É a primeira pergunta que quase toda a gente faz — e a que poucas empresas respondem no próprio site. A nossa resposta é simples: mostramos os preços todos, aqui, sem ter de pedir orçamento para os saber. Achamos que a transparência é onde começa a confiança. Mas o número só faz sentido quando se percebe o que se está a pagar — por isso vale a pena explicar.
São dois números, não um
Um website profissional tem dois custos, e é importante não os confundir. Há o valor inicial, único, que paga a construção do site — o design feito de raiz, as páginas, os textos, a configuração do Google. E há a mensalidade, que o mantém vivo: online, seguro e a aparecer nas pesquisas.
Um website não é um cartaz que se pendura uma vez e se esquece. É uma ferramenta que precisa de cuidado contínuo — caso contrário, fica desactualizado, perde posições no Google e deixa de trazer clientes. É por isso que existe uma mensalidade, e é por isso que ela compra sempre uma fatia concreta de trabalho.
Os nossos planos
Até 8 páginas
Até 15 páginas · reservas ou orçamentos online
Até 20 páginas · uma por serviço ou profissional
Maior ou com necessidades específicas
A mensalidade inclui alojamento, gestão do perfil Google e manutenção incluída.
O que a mensalidade compra
A mensalidade não é um custo abstracto. Paga o alojamento e a segurança do site, a gestão do perfil de Google que o faz aparecer no mapa, o acompanhamento dos resultados e um número definido de actualizações por mês — uma no plano mais simples, até quatro no mais completo.
Reparou que dizemos "número definido" e não "ilimitado"? É de propósito. Actualizações ilimitadas são uma promessa que ninguém cumpre bem. Preferimos ser honestos: a mensalidade compra uma fatia clara de tempo, e qualquer trabalho maior — uma página nova, uma funcionalidade nova — é orçamentado à parte. É assim que conseguimos cuidar bem de cada cliente em vez de prometer tudo a todos.
Porque é que um site "barato" sai caro
Há sempre uma forma mais barata: um modelo genérico montado à pressa, ou uma ferramenta de arrastar-e-largar que se faz num fim de semana. O problema não é o preço — é o resultado. Esses sites quase nunca aparecem no Google quando alguém pesquisa o serviço na cidade, parecem iguais a milhares de outros e ficam sem o perfil de Google configurado, que é metade do que faz um negócio local ser encontrado.
Um website que ninguém encontra não é barato. É uma despesa que não devolve nada.
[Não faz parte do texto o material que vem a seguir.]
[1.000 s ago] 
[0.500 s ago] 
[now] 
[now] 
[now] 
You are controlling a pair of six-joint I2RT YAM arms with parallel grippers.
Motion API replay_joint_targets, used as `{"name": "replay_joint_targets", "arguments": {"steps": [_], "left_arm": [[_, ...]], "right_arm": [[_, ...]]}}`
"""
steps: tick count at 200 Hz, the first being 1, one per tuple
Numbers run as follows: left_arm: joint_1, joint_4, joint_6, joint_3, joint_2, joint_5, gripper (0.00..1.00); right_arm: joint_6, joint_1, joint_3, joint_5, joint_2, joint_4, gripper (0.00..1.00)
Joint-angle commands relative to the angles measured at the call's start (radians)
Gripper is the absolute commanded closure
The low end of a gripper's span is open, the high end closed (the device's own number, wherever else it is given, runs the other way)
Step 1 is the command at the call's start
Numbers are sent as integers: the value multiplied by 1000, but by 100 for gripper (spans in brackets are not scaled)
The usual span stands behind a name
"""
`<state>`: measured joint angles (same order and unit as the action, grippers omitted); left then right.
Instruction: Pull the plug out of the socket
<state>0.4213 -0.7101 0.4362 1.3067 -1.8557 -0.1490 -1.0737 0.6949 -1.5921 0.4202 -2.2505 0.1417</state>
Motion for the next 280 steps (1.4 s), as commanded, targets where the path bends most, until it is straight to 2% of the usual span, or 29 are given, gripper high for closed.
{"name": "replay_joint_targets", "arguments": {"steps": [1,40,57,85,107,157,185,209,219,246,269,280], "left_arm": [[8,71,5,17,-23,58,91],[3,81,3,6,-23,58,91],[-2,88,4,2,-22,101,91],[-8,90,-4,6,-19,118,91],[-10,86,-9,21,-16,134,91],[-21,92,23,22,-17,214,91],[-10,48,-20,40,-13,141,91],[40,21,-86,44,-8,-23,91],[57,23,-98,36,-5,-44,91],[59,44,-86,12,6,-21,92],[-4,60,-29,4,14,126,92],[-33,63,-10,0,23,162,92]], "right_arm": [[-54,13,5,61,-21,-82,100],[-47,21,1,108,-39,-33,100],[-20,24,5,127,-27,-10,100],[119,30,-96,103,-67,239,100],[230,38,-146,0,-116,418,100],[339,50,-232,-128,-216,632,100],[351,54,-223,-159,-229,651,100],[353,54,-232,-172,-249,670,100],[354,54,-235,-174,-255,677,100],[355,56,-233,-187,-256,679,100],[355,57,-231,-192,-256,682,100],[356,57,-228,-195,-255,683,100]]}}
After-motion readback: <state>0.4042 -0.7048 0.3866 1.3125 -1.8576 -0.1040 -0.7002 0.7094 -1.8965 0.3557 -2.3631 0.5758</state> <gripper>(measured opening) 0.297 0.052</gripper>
O valor de um site não está em existir — está em trazer clientes. E isso depende de coisas que não se vêem no preço: estrutura pensada para as pesquisas certas, conteúdo real em cada página, e o trabalho contínuo que mantém tudo a funcionar.
E os extras?
Para além dos planos, há add-ons claros para quem precisa de mais: criação de logótipo, uma versão do site noutro idioma (útil em zonas turísticas ou de fronteira), ou um sistema de reservas para o plano mais simples. São sempre identificados como extras, com preço próprio — nunca escondidos na mensalidade.
E se o meu negócio for maior?
Lojas online, marcas com mais do que uma localização, estruturas que vão além das 20 páginas — esses não cabem num preço fixo, e seria desonesto fingir que cabem. Para esses casos fazemos um projeto à medida: uma conversa, e depois um orçamento honesto para aquilo que o negócio precisa de facto.
Como funciona o pagamento
O valor inicial é pago em duas partes: 50% no arranque do projeto e os outros 50% na entrega do website. A partir daí fica apenas a mensalidade. Sem surpresas, sem letras pequenas.